The most revealing moments weren't in the metrics. Several participants paused after seeing the outfit card reasoning note. Lines like 'Perfect for a sunset boat trip or cliffside dinner' landed exactly as intended. The reaction was consistent: 'oh, so it actually understood what I meant.' That confirmed the core research finding: unexplained recommendations are the trust problem, not inaccurate ones.

Metric
Muse
Proposal B
Proposal C
Task success rate
88%
75%
70%
Error rate
3%
7%
9%
Feature engagement
65%
50%
45%

The feature engagement gap was the most meaningful number. Users who tested Muse were significantly more likely to try both the fitting room and Fit Finder, not because they were prompted to, but because the outfit-first flow made those surfaces feel like natural next steps.

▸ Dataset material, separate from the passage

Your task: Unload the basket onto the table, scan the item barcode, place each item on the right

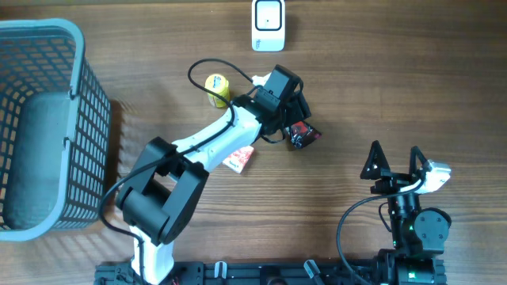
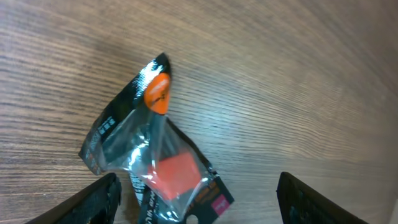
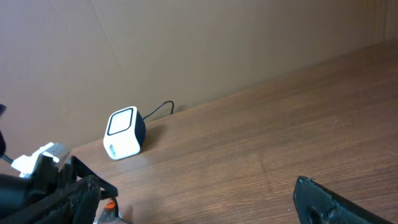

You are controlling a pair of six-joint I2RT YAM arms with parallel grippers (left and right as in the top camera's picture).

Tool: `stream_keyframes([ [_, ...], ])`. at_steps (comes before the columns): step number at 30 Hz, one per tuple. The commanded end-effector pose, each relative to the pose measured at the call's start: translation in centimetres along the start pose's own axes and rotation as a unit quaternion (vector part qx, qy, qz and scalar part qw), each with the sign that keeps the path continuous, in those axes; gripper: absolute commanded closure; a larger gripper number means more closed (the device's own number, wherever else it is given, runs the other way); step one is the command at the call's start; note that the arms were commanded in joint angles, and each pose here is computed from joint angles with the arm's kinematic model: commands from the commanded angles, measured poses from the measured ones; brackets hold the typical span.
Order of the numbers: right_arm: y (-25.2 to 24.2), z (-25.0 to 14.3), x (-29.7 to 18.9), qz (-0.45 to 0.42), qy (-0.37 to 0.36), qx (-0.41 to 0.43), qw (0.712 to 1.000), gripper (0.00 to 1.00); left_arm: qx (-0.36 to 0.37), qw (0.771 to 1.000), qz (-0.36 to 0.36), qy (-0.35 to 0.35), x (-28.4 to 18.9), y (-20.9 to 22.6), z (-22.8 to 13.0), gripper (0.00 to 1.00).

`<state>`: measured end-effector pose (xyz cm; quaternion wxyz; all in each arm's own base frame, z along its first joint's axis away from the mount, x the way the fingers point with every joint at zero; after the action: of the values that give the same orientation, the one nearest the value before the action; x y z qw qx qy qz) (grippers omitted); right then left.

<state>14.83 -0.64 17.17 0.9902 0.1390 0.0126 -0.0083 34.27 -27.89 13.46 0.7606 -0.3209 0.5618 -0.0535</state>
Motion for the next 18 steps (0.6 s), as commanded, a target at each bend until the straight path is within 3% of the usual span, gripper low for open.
stream_keyframes([
  [1,0.0,0.0,0.0,-0.001,-0.003,-0.002,1.0,0.0,-0.035,0.999,0.031,0.012,2.5,1.5,-0.5,0.23],
  [4,0.0,0.0,0.0,-0.001,-0.003,-0.002,1.0,0.0,-0.036,0.999,0.022,0.008,3.4,1.6,-0.4,0.26],
  [7,0.0,0.0,0.0,-0.001,-0.003,-0.002,1.0,0.0,-0.041,0.999,0.014,0.004,3.6,1.5,-0.3,0.57],
  [8,0.0,0.0,0.0,-0.001,-0.003,-0.002,1.0,0.0,-0.048,0.999,0.017,0.004,3.8,1.6,-0.3,0.62],
  [16,0.0,0.0,0.0,-0.001,-0.003,-0.002,1.0,0.0,-0.052,0.997,0.046,0.02,6.1,3.3,-0.9,0.64],
  [18,0.0,0.0,0.0,-0.001,-0.003,-0.002,1.0,0.0,-0.052,0.997,0.048,0.021,6.3,3.5,-1.0,0.69],
])
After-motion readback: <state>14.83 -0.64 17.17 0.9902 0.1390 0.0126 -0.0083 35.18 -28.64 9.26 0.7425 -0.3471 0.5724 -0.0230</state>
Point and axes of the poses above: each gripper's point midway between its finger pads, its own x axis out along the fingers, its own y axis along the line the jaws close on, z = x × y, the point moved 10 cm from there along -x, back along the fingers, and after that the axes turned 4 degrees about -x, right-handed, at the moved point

It's worth being honest about the limits here. Participants responded to static outfit cards with pre-written reasoning notes, not live AI-generated recommendations. What the test validated was the interaction model: that outfit-level curation, visible reasoning, and a connected fitting room created a more confident and engaged shopper. Whether the algorithm produces recommendations good enough to sustain that trust at scale is a question only a live A/B test can answer, which is exactly what the next phase was designed to address.

Reflection

What I'd do differently

The blank prompt

The blank prompt

A blank prompt was too much of a design bet for users who hadn't used anything like it before. I'd test prompt chips, suggested starting points, and a browse fallback before committing to the open-ended entry as the only path.

Clarifying questions

Clarifying questions

The clarifying exchange was added as a concept but not usability-tested in enough depth. I'd want to know how many users skip it, whether the question timing feels natural, and whether the visible effect on the outfit output is enough to make the exchange feel worthwhile.

Out-of-stock handling

Out-of-stock handling

Substitution was the right call, but the logic itself needed more testing than it got. How similar does a substitute need to be before it feels like a real alternative rather than a consolation? And should the swap be visible to the user or happen silently? Only live data can answer that.

Photo upload privacy

Photo upload privacy

Shifting to personal photo upload was the right direction. But the privacy and comfort implications, particularly GDPR biometric provisions in the EU and BIPA in Illinois, needed earlier legal alignment and more usability testing than the timeline allowed.

Making the learning visible

Making the learning visible

Signal collection happens silently. In retrospect I'd surface a lightweight "Here's what I've learned about your style" card after a few sessions. Personalisation that's visible gives users a sense of control over it, which closes the same trust gap identified in research.

Role and collaborators

What I owned and who I worked with

I was one of three designers who developed a competing proposal during the sprint. My responsibility covered the full end-to-end experience: research participation, ideation, wireframing, high-fidelity design across desktop and mobile, and prototype preparation for usability testing. The conversational discovery flow, the fitting room reframe from "View on Model" to personal photo upload, and the personalisation signal model were all decisions I owned and proposed. The privacy and consent architecture was developed collaboratively with Legal and Privacy in week eight.

Head of Product

Oversaw product strategy and ensured alignment with business goals across all three proposals.

Head of Design

Guided the overall design vision and facilitated bi-weekly critique sessions throughout the sprint.

User Researcher

Ran the interview programme, facilitated empathy mapping, and moderated the usability test sessions.

Data Scientists

Advised on signal weighting and provided the card sorting similarity matrix.

Engineers

Consulted throughout on feasibility, and scoped the MVP build estimate for the A/B test phase.

Legal and Privacy

Defined EU and North American consent requirements and reviewed the consent architecture.